Reproduce the records below exactly from their first line through the line containing "Can you find the left green", omitting all pictures.
**** Excerpted data ****
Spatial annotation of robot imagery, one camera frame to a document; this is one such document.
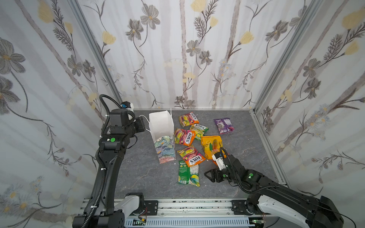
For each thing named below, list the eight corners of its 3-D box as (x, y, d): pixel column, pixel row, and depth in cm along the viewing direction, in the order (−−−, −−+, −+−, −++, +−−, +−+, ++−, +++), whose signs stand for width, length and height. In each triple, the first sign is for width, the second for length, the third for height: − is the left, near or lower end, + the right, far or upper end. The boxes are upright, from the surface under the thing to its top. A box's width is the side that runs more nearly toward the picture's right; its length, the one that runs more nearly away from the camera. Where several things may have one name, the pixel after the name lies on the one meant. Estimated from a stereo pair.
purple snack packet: (219, 134, 107) (220, 131, 104) (215, 122, 115) (216, 119, 112) (233, 133, 108) (235, 130, 105) (228, 120, 116) (229, 117, 113)
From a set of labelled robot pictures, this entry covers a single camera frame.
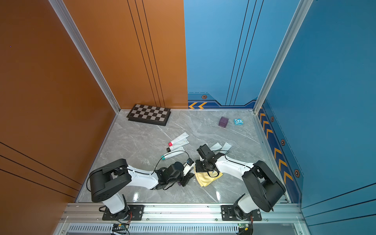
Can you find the purple cube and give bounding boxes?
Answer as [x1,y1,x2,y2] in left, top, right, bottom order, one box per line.
[218,117,229,128]

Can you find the left green circuit board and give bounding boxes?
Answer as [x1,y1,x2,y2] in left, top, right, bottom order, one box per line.
[112,223,129,234]

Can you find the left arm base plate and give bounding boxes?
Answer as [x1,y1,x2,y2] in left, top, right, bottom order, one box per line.
[99,204,145,222]

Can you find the aluminium front rail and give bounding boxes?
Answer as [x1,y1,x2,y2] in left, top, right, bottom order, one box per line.
[59,203,305,224]

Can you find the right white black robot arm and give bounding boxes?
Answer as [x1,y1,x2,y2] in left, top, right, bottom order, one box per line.
[195,145,286,220]

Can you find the dark blue cap tube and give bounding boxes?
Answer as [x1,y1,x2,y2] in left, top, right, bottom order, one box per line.
[219,143,232,154]

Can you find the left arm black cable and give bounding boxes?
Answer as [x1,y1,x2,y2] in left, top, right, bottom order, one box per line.
[153,150,191,174]

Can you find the green cap toothpaste tube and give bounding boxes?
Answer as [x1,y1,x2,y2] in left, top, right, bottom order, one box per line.
[161,149,185,160]

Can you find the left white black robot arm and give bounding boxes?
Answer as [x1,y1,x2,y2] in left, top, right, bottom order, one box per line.
[88,158,194,215]

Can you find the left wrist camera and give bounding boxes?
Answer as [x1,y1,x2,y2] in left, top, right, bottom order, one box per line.
[184,158,195,167]

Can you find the pink cap toothpaste tube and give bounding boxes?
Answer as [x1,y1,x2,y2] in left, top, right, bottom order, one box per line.
[168,132,189,146]

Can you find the green circuit board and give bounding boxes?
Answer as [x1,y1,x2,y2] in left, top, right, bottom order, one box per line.
[112,223,129,234]
[237,223,254,234]

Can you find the black cap toothpaste tube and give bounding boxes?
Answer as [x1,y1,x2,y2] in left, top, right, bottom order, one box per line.
[166,139,189,152]

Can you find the yellow microfibre cloth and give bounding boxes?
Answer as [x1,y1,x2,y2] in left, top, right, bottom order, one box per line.
[195,170,223,187]

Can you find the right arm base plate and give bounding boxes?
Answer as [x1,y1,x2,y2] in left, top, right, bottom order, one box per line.
[220,205,262,221]

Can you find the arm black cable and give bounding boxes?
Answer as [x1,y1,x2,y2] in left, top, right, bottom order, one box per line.
[153,150,191,174]
[207,152,253,178]

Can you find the black white chessboard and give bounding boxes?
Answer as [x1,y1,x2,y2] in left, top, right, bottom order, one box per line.
[127,104,171,126]

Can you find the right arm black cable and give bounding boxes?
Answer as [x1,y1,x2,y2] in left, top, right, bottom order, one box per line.
[207,152,253,178]

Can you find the right green circuit board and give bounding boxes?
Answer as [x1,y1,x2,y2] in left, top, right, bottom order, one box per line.
[237,223,254,234]

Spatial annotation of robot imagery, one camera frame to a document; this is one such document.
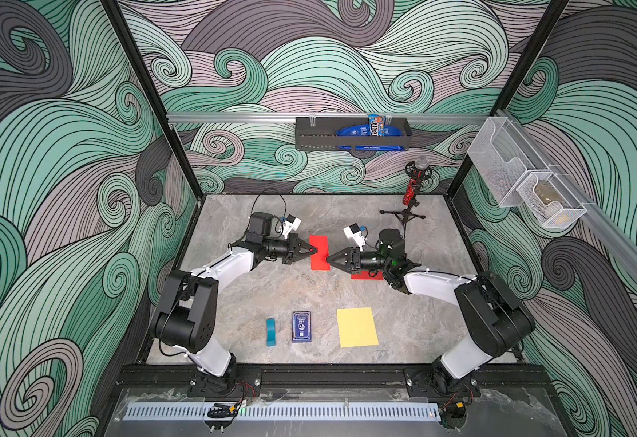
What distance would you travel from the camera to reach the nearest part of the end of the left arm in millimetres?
769

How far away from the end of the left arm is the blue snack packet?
36cm

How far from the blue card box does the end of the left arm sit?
187 mm

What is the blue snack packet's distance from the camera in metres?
0.92
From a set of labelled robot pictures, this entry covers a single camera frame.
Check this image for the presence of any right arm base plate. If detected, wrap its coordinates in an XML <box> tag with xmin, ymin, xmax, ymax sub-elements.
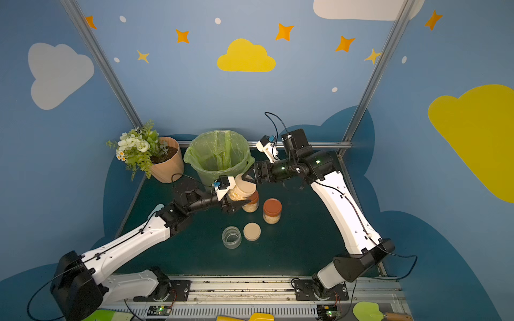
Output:
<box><xmin>290</xmin><ymin>278</ymin><xmax>349</xmax><ymax>301</ymax></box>

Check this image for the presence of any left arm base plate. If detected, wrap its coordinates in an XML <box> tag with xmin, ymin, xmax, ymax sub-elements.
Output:
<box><xmin>149</xmin><ymin>280</ymin><xmax>191</xmax><ymax>302</ymax></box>

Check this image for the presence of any rear brown-lid oatmeal jar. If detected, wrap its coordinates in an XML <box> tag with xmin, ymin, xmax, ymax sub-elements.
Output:
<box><xmin>242</xmin><ymin>191</ymin><xmax>259</xmax><ymax>213</ymax></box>

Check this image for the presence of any brown-lid oatmeal jar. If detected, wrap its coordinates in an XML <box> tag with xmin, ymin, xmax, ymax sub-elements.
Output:
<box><xmin>242</xmin><ymin>191</ymin><xmax>259</xmax><ymax>213</ymax></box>
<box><xmin>263</xmin><ymin>198</ymin><xmax>282</xmax><ymax>224</ymax></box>

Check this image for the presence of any green tool front left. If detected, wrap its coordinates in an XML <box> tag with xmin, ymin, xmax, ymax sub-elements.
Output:
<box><xmin>83</xmin><ymin>310</ymin><xmax>134</xmax><ymax>321</ymax></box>

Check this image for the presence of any beige jar lid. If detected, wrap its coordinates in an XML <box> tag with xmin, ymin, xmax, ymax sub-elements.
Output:
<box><xmin>243</xmin><ymin>223</ymin><xmax>262</xmax><ymax>242</ymax></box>

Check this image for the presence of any green plastic bin liner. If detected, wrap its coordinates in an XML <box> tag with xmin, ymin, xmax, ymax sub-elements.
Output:
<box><xmin>183</xmin><ymin>128</ymin><xmax>256</xmax><ymax>185</ymax></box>

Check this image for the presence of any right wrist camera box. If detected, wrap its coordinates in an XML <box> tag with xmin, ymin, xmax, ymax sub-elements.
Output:
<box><xmin>256</xmin><ymin>135</ymin><xmax>279</xmax><ymax>163</ymax></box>

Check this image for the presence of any artificial white flower plant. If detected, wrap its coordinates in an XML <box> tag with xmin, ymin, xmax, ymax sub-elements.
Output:
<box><xmin>106</xmin><ymin>120</ymin><xmax>169</xmax><ymax>179</ymax></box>

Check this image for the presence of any right controller board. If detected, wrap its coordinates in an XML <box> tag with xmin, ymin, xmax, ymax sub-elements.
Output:
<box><xmin>316</xmin><ymin>305</ymin><xmax>341</xmax><ymax>321</ymax></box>

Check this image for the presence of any yellow scoop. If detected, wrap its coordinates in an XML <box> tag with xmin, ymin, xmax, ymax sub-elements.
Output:
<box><xmin>216</xmin><ymin>312</ymin><xmax>275</xmax><ymax>321</ymax></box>

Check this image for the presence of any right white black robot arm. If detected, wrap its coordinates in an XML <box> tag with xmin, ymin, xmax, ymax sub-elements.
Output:
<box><xmin>244</xmin><ymin>129</ymin><xmax>395</xmax><ymax>296</ymax></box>

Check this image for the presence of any light blue spatula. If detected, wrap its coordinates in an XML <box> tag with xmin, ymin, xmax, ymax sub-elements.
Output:
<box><xmin>147</xmin><ymin>204</ymin><xmax>165</xmax><ymax>219</ymax></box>

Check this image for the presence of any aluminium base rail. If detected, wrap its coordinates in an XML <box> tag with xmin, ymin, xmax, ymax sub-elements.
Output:
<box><xmin>97</xmin><ymin>272</ymin><xmax>412</xmax><ymax>320</ymax></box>

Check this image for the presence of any controller board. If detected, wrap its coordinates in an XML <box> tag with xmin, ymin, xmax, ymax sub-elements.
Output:
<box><xmin>147</xmin><ymin>306</ymin><xmax>172</xmax><ymax>316</ymax></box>
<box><xmin>316</xmin><ymin>305</ymin><xmax>341</xmax><ymax>321</ymax></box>

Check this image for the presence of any beige-lid oatmeal jar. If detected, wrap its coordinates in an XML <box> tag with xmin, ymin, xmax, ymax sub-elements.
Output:
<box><xmin>222</xmin><ymin>226</ymin><xmax>242</xmax><ymax>250</ymax></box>
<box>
****
Solution to this problem:
Spatial annotation of robot imagery, one camera frame to a document; this is one such document.
For each thing named below, list the eight corners of its 3-D box as (x, y, d): pixel column, pixel row, and depth in cm along the viewing direction, in the order (−−−, −−+, −+−, −++, +−−, +−+, ++−, +++), whose signs stand for width, length and height. In each triple, the first sign is for width, the second for length, the third for height: − is the left, near or lower end, + the right, far or upper end. The boxes are upright, from the surface under the thing to its top. A box's width is the side that runs more nearly toward the picture's right; its length, the one that runs more nearly away from the camera. Where several things may have one name, the pixel after the name lies on the one meant. Estimated from a stereo pair.
purple snack packet: (219, 134, 107) (220, 131, 104) (215, 122, 115) (216, 119, 112) (233, 133, 108) (235, 130, 105) (228, 120, 116) (229, 117, 113)
From a set of labelled robot pictures, this entry covers a single camera frame.
Can you find the purple cube and give bounding boxes?
Answer as [x1,y1,x2,y2] in left, top, right, bottom order, one box per line.
[218,117,229,128]

Can you find the left green circuit board and give bounding boxes?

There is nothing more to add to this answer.